On the reported Afghanistan project she’s working on and may (or may not) direct down the road: “Between me and Graham, it was this idea. As he writes, it was kind what do you have and I said I have this thing. No one has seen it. It’s just something I wrote and i have on my desk, and now it’s become something that I’m talking about it. But it stems from…I travelled to Pakistan first, two weeks before September 11th and I visited Aghan people there as they were being [evacuated] and on the buses in Kabul and over the last ten years I’ve tracked some families…and on the other side of it I visited a lot of soldiers, wounded solders in Ramstein and Walter Reade, and met a lot of female soldiers…and the question that frustrates me is that they say they’re not in combat and yet they’re dying in combat, and this level of respect for women in the field, and what a female solider goes through, relationships between men and women when women are at war, and what it is for a mother to leave her children…so it’s kind of a study in that, and that’s how I came at it, and I don’t know…I dont know if I’ll ever show it to anybody. But that’s [what it is].”
Here’s last Tuesday night’s Charlie Rose show with Brad Pitt, Jonah Hill and Bennett Miller talking Moneyball. Here’s Pitt: “I’m getting older, Charlie, and I’m longing to challenge myself [and do] something designy…something that is completely autonomous, and which I’m completely 100% responsible for….not writing [which] I don’t have the talent for….something, something else, something else in the arts.”
There was an older, somewhat heavyish, non-industry woman sitting behind me at last Wednesday night’s screening of Extremely Loud & Incredibly Close. And when an impressionistic 9/11 conveyance was shown she reacted very emotionally. She moaned, I mean. Then she moaned again when another 9/11 echo came up. And then she cheered and whooped wildly when the filmmakers came out at the end.
EL&IC is going to be a very moving film for a lot of people, I suspect, if this woman is at all representative. And that’s fine. But her presence divided my attention throughout the film. 75% of me watched and listened to EL&IC…cool. But the remaining 25% was dreading the possibility that this woman would make another noise.
People who moan or cry out or coo over dogs during films are anathema to me. I don’t want to know them or talk with them after the film is over, and I damn sure don’t want to sit near them.
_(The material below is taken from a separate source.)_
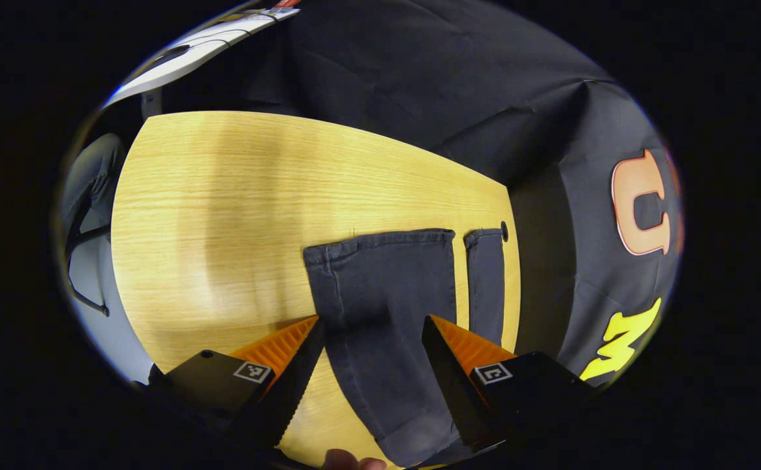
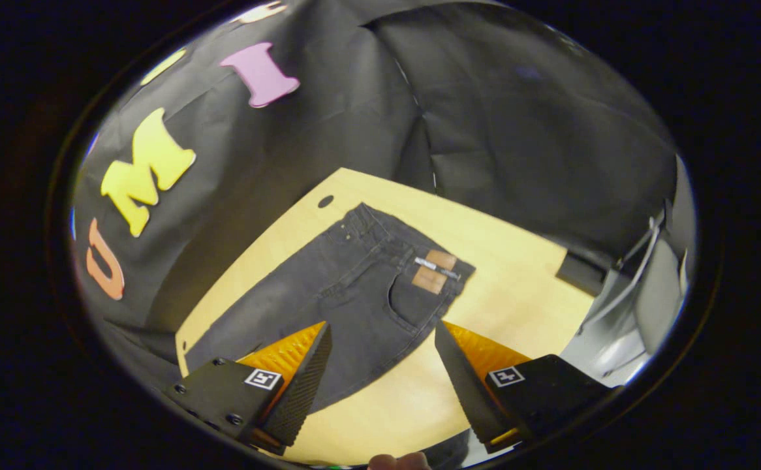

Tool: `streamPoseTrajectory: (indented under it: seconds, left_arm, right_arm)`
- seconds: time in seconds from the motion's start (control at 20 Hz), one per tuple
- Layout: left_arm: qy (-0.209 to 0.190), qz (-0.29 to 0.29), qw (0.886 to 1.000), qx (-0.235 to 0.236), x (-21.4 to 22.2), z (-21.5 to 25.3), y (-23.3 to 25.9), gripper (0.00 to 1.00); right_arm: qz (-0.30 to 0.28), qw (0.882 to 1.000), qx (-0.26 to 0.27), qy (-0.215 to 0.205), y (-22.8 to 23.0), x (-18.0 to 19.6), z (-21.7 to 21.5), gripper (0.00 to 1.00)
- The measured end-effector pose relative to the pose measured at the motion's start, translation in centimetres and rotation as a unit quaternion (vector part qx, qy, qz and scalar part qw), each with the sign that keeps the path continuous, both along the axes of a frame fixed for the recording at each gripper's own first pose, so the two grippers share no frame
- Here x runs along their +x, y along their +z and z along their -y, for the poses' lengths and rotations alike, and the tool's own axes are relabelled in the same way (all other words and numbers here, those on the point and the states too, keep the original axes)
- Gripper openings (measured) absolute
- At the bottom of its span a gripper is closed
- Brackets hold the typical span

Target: Grasp the waist and the cuffs of the jeans and fold them to make the two legs overlap; first hold the waist and fold one-third of the jeans toward the cuffs, then hold the cuffs and fold the remaining one-third in the same direction to finish folding.

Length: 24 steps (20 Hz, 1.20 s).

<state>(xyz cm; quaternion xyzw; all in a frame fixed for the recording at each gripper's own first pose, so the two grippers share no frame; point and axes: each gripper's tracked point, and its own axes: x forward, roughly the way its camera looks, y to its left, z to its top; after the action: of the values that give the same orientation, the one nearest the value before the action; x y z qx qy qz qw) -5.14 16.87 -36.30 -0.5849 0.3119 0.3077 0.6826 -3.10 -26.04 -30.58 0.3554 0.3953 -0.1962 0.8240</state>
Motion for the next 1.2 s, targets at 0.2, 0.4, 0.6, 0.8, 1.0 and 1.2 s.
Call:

That also goes for people who laugh too loudly and go “uhm-hmm” when some plot turn or indication happens on-screen, as if to announce “ahh, I understand what’s going on now!” Anyone, in short, who can’t suck it in and keep it together without acting out what they’re feeling.
Unless you’re one of those types who lean forward in their seats and cover their face with their hands and moan very quietly when they’re watching a film they can’t stand — that’s a different thing and in my mind allowable.
People who can’t keep their emotions from spilling out in any arena are infants. I was on a New York-to-Paris flight about ten years ago, and a woman sitting near me moaned in fear when we hit a little turbulence. Two or three people sitting nearby immediately turned and gave her looks that said “for God’s sake…act like an adult!”
I was once driving to LAX with a woman friend just after 9/11, and she cried out when she saw armed U.S. soldiers standing on the approach ramps. Seeing guys standing around with guns is never comforting, but you need to eat that stuff and let it rumble around inside without acting like a two-year-old.
“I just hate people,” a frequent filmgoer complained the other day. “I’m still dealing with the woman next to me during Young Adult who audibly cooed whenever the fucking dog was onscreen, which was a LOT.”